Please repeat, from the entries that follow, the lines from the one containing "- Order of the" through the one containing "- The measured" exactly, adding nothing.

Records drawn from a dataset
<<<<

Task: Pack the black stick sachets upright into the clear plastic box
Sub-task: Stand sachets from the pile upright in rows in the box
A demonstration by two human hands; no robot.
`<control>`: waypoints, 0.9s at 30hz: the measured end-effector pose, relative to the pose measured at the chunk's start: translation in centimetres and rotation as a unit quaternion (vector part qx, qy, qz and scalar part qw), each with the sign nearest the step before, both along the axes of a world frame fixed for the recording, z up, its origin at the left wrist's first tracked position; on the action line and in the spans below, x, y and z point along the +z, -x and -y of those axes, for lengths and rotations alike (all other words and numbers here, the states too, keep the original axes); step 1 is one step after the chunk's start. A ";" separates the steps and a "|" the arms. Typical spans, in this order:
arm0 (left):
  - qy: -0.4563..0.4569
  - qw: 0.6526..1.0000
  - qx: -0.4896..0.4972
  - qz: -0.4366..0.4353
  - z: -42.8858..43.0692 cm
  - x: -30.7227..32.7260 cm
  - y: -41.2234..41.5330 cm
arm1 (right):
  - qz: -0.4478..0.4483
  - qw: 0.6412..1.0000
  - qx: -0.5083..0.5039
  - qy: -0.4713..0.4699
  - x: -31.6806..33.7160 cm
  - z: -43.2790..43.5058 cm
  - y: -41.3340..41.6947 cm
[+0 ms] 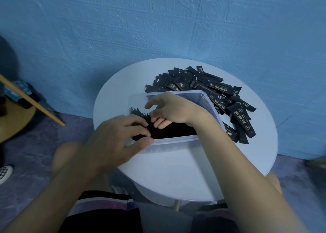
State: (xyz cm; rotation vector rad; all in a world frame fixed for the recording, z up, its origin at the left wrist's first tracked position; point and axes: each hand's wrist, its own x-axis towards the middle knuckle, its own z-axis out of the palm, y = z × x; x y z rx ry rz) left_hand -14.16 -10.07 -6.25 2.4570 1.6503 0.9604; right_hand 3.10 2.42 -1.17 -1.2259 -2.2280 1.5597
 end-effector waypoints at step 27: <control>0.023 0.999 0.033 0.025 -0.4 0.1 -1.4 | 0.147 0.869 -0.418 -0.222 -4.8 -1.3 -19.3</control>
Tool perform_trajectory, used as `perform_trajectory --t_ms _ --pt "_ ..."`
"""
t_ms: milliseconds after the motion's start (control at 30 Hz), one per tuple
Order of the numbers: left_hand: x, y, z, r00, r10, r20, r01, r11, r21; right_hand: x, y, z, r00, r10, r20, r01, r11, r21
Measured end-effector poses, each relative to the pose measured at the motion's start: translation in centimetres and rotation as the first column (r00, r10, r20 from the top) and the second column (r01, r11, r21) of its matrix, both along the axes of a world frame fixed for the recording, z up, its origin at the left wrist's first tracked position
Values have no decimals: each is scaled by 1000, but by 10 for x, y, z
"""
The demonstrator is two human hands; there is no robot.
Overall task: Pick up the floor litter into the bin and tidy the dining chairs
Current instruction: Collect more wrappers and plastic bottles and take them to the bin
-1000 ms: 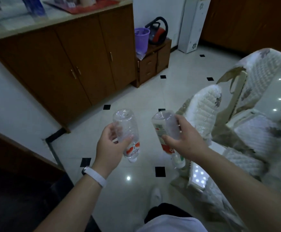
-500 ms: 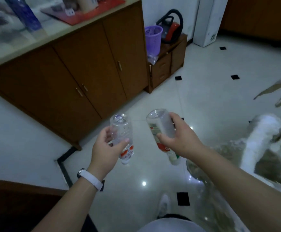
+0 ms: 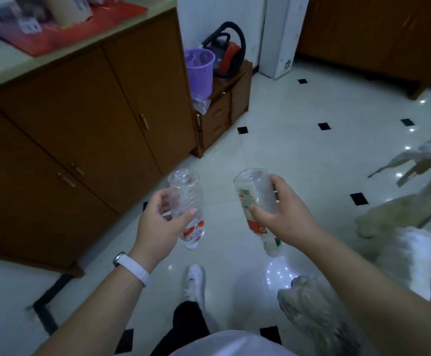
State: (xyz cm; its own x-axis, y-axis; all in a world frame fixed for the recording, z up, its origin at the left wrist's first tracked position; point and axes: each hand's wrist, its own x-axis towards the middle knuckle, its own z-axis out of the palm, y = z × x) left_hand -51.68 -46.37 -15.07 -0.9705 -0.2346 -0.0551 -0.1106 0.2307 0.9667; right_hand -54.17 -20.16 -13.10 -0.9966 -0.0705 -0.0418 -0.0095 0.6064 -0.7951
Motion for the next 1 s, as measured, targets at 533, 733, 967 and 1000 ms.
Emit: perform_trajectory --t_ms 533,733,967,1000 --pt "-317 2 -7 940 -340 -19 341 938 61 -212 -3 32 917 -399 -25 400 917 20" --pt "-411 67 -12 877 -480 -7 479 874 81 -260 52 8 851 -525 -17 526 851 16" --pt "-516 173 -28 822 -569 18 568 822 46 -356 151 -22 799 -601 6 601 799 -7" --pt "-532 188 -26 814 -580 21 579 814 37 -371 165 -23 798 -603 6 603 798 -21"
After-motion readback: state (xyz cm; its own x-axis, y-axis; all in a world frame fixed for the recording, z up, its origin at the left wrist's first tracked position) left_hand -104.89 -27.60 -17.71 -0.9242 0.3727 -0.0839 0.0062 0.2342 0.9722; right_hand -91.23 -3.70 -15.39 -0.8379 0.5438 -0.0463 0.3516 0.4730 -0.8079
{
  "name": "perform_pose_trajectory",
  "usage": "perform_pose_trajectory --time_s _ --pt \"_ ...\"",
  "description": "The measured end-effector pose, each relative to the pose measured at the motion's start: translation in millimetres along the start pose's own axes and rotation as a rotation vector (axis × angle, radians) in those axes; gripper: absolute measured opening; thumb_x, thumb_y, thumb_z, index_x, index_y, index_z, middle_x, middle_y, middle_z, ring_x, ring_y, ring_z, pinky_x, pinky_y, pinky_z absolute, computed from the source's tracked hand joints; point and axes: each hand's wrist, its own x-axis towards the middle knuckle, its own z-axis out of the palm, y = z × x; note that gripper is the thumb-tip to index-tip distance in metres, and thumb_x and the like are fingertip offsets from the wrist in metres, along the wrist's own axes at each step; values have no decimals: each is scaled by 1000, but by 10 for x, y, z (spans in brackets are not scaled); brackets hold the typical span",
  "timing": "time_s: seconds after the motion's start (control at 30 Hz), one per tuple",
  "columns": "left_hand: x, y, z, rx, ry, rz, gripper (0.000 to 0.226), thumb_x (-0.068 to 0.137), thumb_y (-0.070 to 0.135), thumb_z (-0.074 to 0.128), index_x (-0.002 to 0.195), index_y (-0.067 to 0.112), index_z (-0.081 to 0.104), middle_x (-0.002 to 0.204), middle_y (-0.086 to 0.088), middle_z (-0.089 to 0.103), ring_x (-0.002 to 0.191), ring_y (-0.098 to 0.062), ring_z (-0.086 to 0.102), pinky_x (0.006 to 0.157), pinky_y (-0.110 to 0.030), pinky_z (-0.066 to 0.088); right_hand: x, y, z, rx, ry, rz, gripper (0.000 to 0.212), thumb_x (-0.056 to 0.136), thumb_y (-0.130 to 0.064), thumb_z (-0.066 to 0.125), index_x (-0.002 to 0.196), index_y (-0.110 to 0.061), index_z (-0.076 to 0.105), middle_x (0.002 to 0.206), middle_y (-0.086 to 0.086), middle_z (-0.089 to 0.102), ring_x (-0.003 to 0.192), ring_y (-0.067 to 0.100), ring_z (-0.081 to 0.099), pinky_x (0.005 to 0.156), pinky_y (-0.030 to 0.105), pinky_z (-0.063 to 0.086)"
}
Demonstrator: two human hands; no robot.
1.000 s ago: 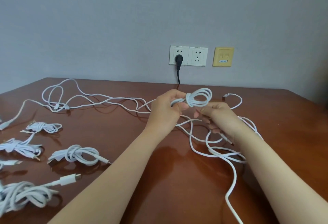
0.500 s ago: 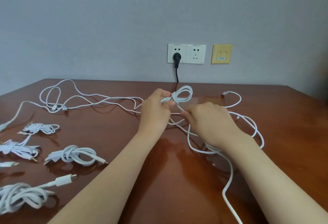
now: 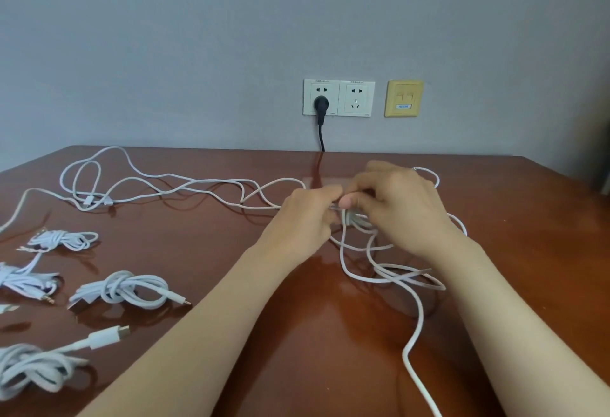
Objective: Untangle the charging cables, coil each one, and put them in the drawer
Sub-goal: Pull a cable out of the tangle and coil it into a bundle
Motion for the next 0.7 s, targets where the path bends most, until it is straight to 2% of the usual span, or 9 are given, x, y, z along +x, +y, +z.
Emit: perform_pose_trajectory --time_s 0.07,0.13,0.17,0.23,0.3,0.47,0.6,0.7 --pt "0 4 1 -108 -54 -19 35 86 4 62 69 28 43 66 -6 51 61 -21 48 57 -28 34 21 109 -7 159 30 57 6 82 -28 67 77 -26 71 79 -5 57 77 15 53 69 32 38" --pt "0 46 22 -194 -85 -26 28 85 7 63 74 28 50 81 -16 62 75 -30 56 66 -33 41 31 202 -23 318 42 146 9 75 -24 75 67 -25 70 70 -6 65 72 12 59 70 31 46" --pt "-7 65 38 -220 -95 -17 29 85 6 63 74 30 51 85 -17 64 80 -31 57 68 -31 41 28 239 -35 404 32 195 12 72 -22 78 63 -25 69 63 -7 66 65 6 59 65 26 47" --pt "-20 78 74 -258 -112 -6 36 85 4 63 71 35 49 82 -6 65 77 -22 58 66 -19 40 23 289 -44 544 -21 266 14 68 -17 80 61 -22 69 55 -8 65 53 0 57 55 14 44" --pt "-31 76 81 -329 -100 -11 38 84 1 63 70 35 50 78 8 64 72 -6 57 64 -7 38 28 326 -31 650 -66 314 11 69 -13 79 64 -17 69 54 -6 65 50 1 58 51 13 45" --pt "-18 83 98 -479 -53 -49 34 84 -1 62 74 31 54 80 9 67 72 -5 60 71 -17 46 32 403 -36 842 -43 427 6 73 -10 73 73 -10 67 54 -8 67 49 1 60 52 10 47" --pt "-1 51 113 -587 5 -83 32 83 -6 61 77 24 51 68 9 65 63 -5 59 71 -32 51 25 385 43 939 -43 513 11 78 -7 69 70 -14 69 57 -3 65 49 8 54 47 16 45" --pt "14 90 65 -805 84 -59 32 84 -16 53 81 15 45 59 9 66 54 -1 59 60 -21 49 21 295 136 988 -15 442 21 83 0 62 72 -16 68 52 -3 59 39 5 39 40 13 31"
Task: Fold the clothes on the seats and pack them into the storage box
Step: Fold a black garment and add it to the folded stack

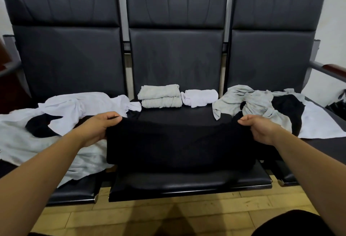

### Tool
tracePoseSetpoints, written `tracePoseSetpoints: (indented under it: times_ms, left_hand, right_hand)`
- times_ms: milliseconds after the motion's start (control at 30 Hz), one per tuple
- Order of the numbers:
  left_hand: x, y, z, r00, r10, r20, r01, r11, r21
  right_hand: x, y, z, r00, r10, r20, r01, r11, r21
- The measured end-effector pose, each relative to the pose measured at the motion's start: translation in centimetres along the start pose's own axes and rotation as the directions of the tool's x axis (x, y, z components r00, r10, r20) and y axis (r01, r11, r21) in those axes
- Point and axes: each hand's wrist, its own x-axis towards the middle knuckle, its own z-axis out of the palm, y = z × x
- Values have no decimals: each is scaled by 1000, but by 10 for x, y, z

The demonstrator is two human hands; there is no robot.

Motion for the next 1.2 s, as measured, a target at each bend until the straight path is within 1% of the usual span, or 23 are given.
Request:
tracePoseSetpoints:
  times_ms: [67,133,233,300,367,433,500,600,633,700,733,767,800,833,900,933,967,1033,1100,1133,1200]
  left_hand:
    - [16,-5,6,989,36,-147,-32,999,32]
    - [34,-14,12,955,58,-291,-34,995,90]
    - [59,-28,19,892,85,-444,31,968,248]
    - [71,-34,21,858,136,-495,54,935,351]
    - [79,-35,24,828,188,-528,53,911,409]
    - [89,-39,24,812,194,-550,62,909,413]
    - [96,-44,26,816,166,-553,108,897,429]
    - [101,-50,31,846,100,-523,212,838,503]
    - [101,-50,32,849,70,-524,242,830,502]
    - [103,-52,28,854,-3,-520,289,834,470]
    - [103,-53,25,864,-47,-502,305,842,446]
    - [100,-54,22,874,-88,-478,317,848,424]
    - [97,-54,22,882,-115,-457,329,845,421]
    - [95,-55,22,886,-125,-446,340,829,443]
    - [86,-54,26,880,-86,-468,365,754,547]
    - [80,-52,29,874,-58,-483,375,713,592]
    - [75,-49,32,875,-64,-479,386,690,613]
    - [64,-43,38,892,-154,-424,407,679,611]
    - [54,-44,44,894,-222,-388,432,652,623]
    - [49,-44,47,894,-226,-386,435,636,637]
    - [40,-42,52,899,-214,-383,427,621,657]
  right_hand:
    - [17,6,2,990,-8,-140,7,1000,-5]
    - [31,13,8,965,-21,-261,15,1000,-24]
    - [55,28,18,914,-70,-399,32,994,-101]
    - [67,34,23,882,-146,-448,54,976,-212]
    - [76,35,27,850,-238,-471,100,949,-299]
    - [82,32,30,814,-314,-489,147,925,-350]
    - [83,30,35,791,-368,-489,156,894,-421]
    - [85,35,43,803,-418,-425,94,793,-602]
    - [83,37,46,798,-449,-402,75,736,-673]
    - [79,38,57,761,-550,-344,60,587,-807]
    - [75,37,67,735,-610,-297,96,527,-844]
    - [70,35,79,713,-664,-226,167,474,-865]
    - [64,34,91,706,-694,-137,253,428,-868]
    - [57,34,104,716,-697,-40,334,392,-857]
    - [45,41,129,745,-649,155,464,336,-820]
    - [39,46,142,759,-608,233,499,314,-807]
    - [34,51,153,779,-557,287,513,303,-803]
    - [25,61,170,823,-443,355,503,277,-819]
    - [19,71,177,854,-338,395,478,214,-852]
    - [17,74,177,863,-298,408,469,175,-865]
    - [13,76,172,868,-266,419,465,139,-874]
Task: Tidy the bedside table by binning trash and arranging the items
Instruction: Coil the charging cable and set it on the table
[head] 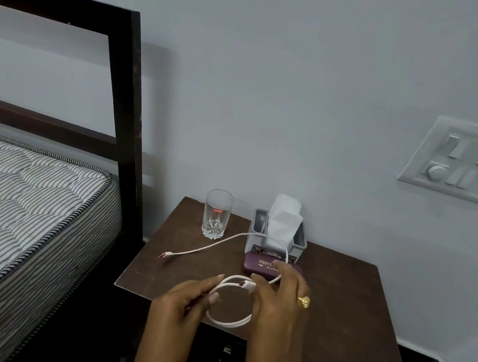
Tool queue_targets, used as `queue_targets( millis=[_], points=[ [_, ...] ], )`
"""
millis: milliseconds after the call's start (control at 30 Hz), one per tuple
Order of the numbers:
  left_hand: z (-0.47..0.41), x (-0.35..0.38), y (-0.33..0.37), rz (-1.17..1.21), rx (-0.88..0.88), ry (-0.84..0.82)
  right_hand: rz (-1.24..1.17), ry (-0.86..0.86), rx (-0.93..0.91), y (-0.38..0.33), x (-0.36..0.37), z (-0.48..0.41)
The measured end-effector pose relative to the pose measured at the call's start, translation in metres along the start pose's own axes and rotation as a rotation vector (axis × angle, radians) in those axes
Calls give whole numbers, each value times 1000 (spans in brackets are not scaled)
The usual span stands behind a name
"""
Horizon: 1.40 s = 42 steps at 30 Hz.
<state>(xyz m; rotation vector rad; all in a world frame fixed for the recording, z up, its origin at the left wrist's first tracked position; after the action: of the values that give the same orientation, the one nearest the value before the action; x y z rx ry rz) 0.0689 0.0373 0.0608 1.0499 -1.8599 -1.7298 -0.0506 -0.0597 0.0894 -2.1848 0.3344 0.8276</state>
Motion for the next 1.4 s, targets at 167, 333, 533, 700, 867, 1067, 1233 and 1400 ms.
queue_targets(
  millis=[167, 333, 533, 700, 867, 1067, 1233, 1400],
  points=[
    [-1, -2, -10, 209, -160, 42, 131, -112, -57, -1, 16, 9],
    [-2, -3, -6, 326, -210, 34, -124, -125, 27, -5, 12, 6],
    [3, 4, -22, 590, -603, 14, -290, 130, 108, -1, 0, 2],
    [26, 42, -39, 598, -1002, -425, -568, 150, 331, 12, 13, 8],
    [20, 41, -43, 999, -982, -214, -874, 83, 575, 15, 18, 14],
    [7, 6, -49, 1127, -775, 194, -832, -8, 643, 20, 22, 22],
    [1, -16, -33, 777, -475, 279, -707, -62, 663, 30, 36, 27],
    [1, -15, -12, 459, -218, 214, -427, -62, 505, 29, 38, 22]
  ],
)
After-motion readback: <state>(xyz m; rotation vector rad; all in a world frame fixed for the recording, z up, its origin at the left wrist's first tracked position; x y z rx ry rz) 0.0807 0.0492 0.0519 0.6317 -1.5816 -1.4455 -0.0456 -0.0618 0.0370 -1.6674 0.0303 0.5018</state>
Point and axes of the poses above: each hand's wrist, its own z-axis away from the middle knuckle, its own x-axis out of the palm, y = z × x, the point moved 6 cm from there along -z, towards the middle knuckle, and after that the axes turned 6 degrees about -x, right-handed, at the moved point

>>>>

__Solution for this task__.
- Order of the numbers:
  left_hand: x, y, z, r00, r10, r20, r01, r11, r21
  right_hand: x, y, z, r00, r10, r20, r01, r11, r21
- The measured end-effector pose, each relative to the pose measured at the motion's start: translation in centimetres along the start pose's own axes and rotation as the directions of the tool's x axis (x, y, z components r00, r10, r20) and y axis (r01, r11, r21) in those axes

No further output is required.